Une nouvelle licence confiée à PETROSEN
Le Premier ministre Ousmane Sonko a annoncé, jeudi dernier, qu’une nouvelle licence portant sur le bloc gazier de Kayar sera attribuée exclusivement à PETROSEN pour l’exploitation du projet Yakaar-Teranga.
Invité de l’émission Grand Jury ce dimanche 26 avril 2026, le journaliste et consultant Adama Gaye a qualifié cette orientation de « décision souveraine ».
Une volonté de reprendre le contrôle des ressources naturelles
Selon Adama Gaye, la volonté du Sénégal de renforcer son contrôle sur ses ressources naturelles s’inscrit dans une logique historique observée dans plusieurs pays producteurs d’hydrocarbures.
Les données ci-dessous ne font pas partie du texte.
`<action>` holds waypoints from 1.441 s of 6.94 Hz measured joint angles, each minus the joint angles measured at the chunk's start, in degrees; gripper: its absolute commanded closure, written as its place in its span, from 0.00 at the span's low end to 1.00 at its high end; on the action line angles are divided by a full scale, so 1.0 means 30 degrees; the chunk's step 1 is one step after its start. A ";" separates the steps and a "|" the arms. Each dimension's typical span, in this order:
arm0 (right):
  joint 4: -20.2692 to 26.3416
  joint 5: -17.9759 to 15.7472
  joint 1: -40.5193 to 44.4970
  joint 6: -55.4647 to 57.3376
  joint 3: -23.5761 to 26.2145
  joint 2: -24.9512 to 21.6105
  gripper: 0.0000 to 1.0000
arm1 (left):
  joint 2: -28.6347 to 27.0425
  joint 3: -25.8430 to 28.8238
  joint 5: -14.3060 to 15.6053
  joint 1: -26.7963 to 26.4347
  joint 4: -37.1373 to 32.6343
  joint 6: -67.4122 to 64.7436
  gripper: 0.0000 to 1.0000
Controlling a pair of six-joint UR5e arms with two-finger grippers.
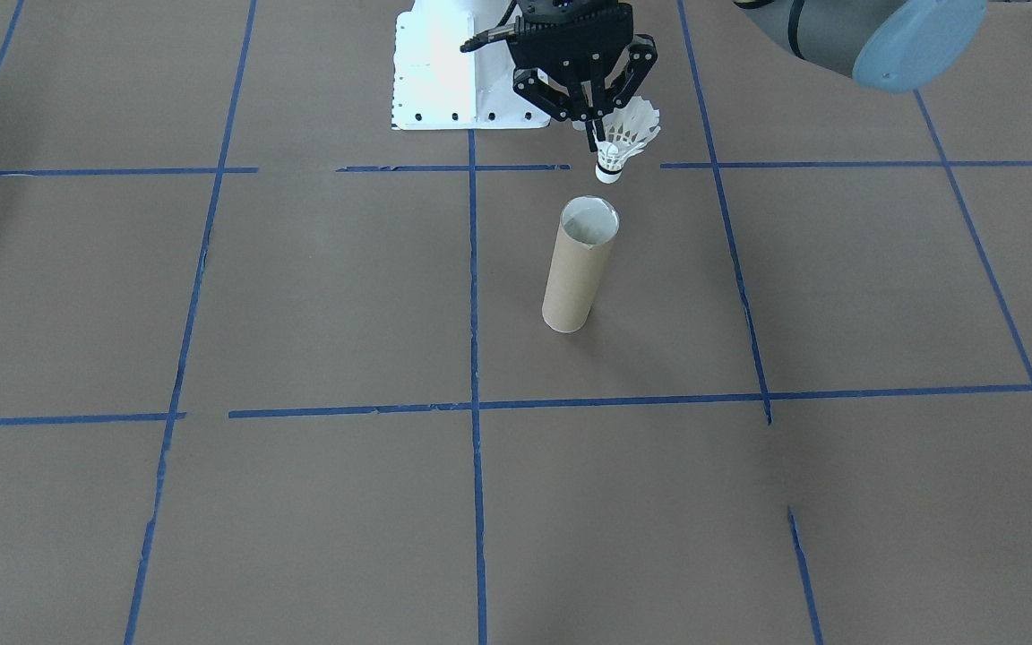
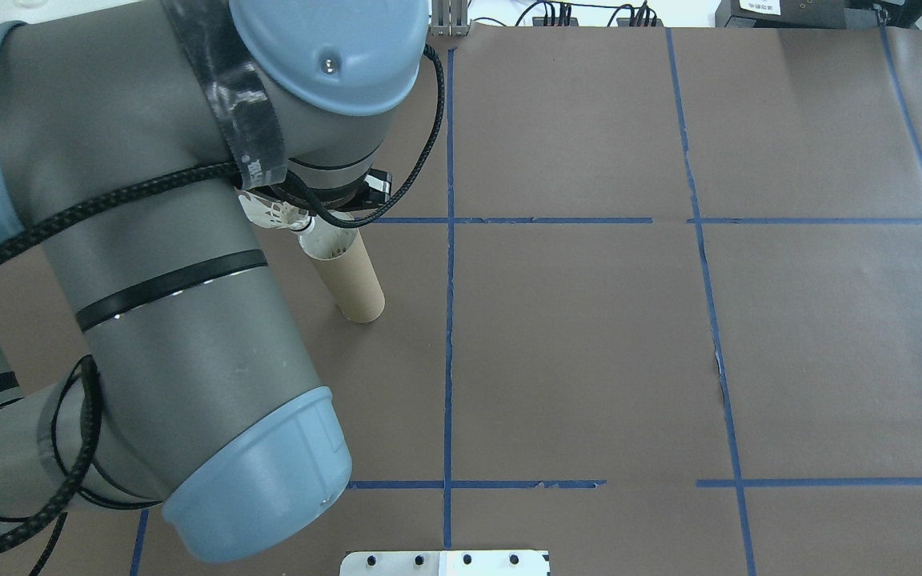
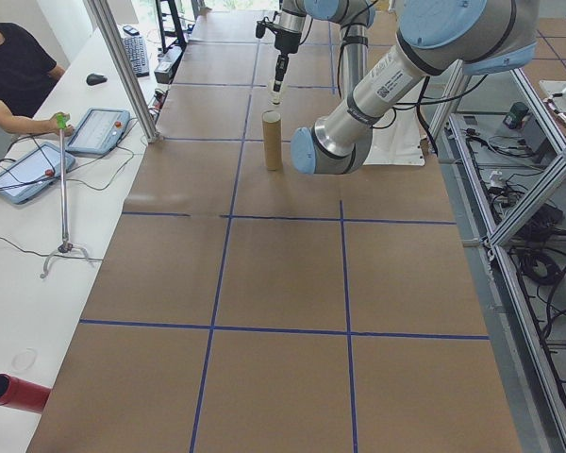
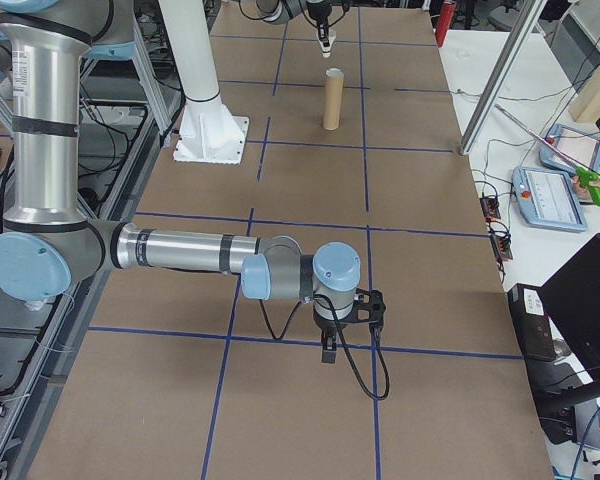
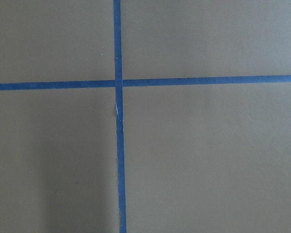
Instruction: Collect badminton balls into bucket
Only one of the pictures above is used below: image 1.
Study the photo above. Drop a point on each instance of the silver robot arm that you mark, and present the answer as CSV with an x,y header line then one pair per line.
x,y
874,40

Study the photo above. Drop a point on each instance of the brown cardboard tube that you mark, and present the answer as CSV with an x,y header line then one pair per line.
x,y
579,269

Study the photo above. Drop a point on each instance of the white feather shuttlecock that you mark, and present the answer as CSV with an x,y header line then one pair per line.
x,y
628,134
Le journaliste estime ainsi que « ce n’est pas une mauvaise chose » que l’État cherche à reprendre la main sur l’exploitation de ses ressources, y voyant une véritable « affirmation de souveraineté ».
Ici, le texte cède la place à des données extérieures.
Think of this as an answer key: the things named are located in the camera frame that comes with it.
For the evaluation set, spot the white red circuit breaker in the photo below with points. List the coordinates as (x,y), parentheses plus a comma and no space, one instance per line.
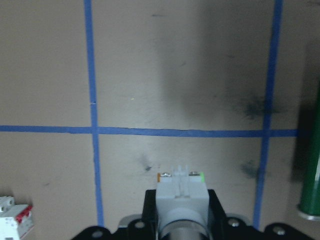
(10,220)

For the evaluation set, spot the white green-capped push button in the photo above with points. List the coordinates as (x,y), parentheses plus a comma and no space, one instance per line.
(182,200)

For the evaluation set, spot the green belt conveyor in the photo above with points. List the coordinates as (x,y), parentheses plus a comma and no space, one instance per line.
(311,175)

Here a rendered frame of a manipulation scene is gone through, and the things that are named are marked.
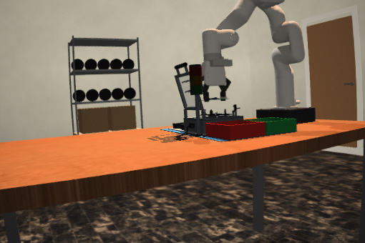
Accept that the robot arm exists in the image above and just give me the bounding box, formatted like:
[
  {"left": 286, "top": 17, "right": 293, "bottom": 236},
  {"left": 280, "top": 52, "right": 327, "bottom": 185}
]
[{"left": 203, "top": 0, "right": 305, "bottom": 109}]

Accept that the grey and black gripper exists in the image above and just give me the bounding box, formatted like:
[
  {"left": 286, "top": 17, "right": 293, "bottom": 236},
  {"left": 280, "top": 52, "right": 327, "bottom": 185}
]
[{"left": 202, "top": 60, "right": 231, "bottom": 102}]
Des interrogations sur la capacité de l’État
Malgré son soutien au principe de souveraineté énergétique, Adama Gaye s’interroge sur la capacité réelle de l’État sénégalais à conduire efficacement cette stratégie.
Il juge notamment « assez douteuses » les conditions initiales d’exploitation des ressources pétrolières et gazières du pays.
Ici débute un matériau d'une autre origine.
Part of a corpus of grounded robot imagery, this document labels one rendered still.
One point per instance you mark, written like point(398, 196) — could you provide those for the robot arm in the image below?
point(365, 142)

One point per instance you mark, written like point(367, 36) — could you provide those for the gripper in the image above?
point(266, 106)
Un « pari audacieux » pour PETROSEN
Évoquant le rôle confié à PETROSEN, le consultant reconnaît l’existence de compétences nationales dans le secteur des hydrocarbures, tout en estimant que cette orientation constitue un « pari audacieux ».
Il exprime notamment des inquiétudes concernant le financement d’une telle stratégie, surtout si celle-ci devait reposer sur l’épargne publique.
Mise en garde contre les risques financiers
Adama Gaye a également alerté sur les risques potentiels liés au financement du projet.
« Il y a de grands risques de recyclage et de blanchiment d’argent », a-t-il averti.
Un appel à la prudence
Pour le journaliste, le Sénégal devrait privilégier une approche progressive et structurée, fondée sur des partenariats solides.
« Il faut être plus serein, plus posé et ne pas se précipiter », a insisté Adama Gaye.